▸ **Problem to solve**
Only the number is wanted: how many lines below contain "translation"?

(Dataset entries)
━━━━━━━━━━━━━━━━━━━━━━━━━━━━━━

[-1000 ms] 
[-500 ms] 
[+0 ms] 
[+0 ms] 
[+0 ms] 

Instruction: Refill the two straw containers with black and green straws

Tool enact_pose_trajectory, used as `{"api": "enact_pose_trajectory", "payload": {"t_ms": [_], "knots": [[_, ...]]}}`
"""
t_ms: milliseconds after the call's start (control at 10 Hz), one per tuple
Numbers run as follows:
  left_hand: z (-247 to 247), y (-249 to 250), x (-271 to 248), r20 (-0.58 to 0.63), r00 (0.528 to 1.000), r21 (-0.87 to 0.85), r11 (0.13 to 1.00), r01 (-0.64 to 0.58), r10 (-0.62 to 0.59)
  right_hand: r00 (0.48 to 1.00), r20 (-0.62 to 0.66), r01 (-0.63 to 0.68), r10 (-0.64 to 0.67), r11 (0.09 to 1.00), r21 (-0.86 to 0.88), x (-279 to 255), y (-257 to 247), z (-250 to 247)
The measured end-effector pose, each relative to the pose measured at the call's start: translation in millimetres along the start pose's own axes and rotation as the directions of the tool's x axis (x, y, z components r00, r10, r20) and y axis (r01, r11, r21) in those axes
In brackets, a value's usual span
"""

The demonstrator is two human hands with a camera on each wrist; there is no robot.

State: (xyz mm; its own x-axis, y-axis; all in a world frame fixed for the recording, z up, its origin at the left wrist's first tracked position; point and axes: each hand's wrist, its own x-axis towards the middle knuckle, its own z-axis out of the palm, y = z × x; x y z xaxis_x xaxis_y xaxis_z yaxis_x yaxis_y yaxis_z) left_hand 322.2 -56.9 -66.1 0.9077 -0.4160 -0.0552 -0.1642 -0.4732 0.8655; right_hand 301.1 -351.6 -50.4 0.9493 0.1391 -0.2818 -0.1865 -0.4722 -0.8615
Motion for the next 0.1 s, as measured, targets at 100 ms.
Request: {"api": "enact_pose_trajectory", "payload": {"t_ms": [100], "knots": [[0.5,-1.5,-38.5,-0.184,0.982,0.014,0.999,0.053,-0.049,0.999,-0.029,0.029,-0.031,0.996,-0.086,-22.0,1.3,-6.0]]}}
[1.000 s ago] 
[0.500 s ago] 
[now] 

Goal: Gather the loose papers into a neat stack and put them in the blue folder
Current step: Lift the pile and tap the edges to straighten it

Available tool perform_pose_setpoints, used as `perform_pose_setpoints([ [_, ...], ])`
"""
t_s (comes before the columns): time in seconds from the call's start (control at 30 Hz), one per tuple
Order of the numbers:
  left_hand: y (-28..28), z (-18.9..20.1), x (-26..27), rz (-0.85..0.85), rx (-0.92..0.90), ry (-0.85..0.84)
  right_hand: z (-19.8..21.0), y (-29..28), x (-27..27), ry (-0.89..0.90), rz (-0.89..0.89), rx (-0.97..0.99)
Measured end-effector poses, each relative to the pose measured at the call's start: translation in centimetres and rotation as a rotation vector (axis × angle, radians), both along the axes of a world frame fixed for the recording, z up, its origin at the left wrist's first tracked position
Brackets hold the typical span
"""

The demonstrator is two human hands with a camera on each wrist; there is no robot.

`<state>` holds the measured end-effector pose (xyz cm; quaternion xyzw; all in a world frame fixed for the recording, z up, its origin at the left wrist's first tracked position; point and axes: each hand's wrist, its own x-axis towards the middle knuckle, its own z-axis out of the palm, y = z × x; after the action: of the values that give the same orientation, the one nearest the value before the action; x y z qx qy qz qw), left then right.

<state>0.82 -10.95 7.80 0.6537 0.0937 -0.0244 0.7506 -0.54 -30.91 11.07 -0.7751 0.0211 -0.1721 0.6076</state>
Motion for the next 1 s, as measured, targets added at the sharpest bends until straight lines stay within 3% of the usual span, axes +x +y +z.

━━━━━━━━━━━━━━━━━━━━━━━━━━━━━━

▸ **Response for this exercise**
2